Warga Perumahan CE merasa putusan ini tidak adil. Tari, salah satu warga, menuturkan bahwa mayoritas penghuni perumahan adalah lansia yang telah tinggal di sana sejak 1980.

“Saya bingung kenapa pihak pengembang tega menuntut orang tua dengan nominal sebesar itu. Salah mereka apa?” ujar Tari.

Warga juga menyoroti dampak sosial jika jembatan tersebut dibangun, seperti meningkatnya jumlah penduduk dan kepadatan lalu lintas di area perumahan.

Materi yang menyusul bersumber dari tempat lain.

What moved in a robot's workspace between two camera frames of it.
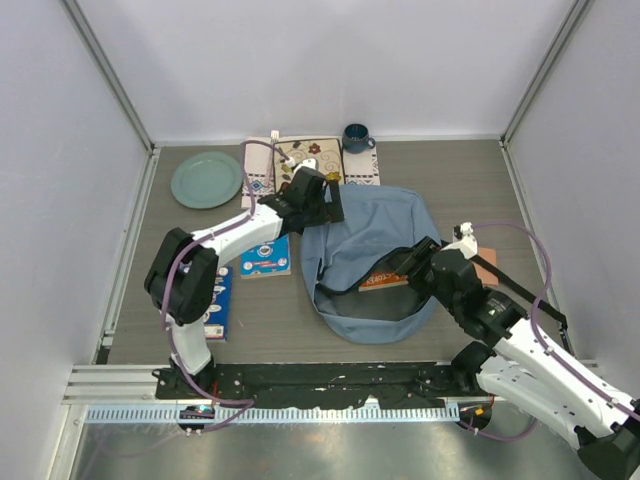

“Tantangan ini bukan cuma soal keamanan, tapi juga bagaimana menjaga kualitas hidup di kompleks,” kata Heru.

Pengembang mengajukan pembangunan jembatan dengan alasan kebutuhan akses alat berat ke lokasi proyek. Jalur melalui Pangkalan Jati dinilai terlalu kecil untuk kendaraan besar, sementara akses dari Blok A Perumahan CE dianggap lebih memadai.

Namun, warga berpendapat bahwa pembangunan jembatan bukan solusi yang ideal. Mereka menyarankan agar pengembang mempertimbangkan desain perumahan dengan dua lahan terpisah tanpa jembatan.

Kasus ini menjadi salah satu contoh konflik lahan yang kompleks, melibatkan kepentingan warga, pengembang, dan regulasi pemerintah. Putusan ini juga menunjukkan pentingnya kejelasan hukum dalam proses pembangunan agar tidak merugikan pihak manapun.

Pihak warga dan pengembang kini dihadapkan pada upaya mediasi dan penyelesaian yang adil, mengingat dampak sosial dan finansial yang besar dari putusan tersebut.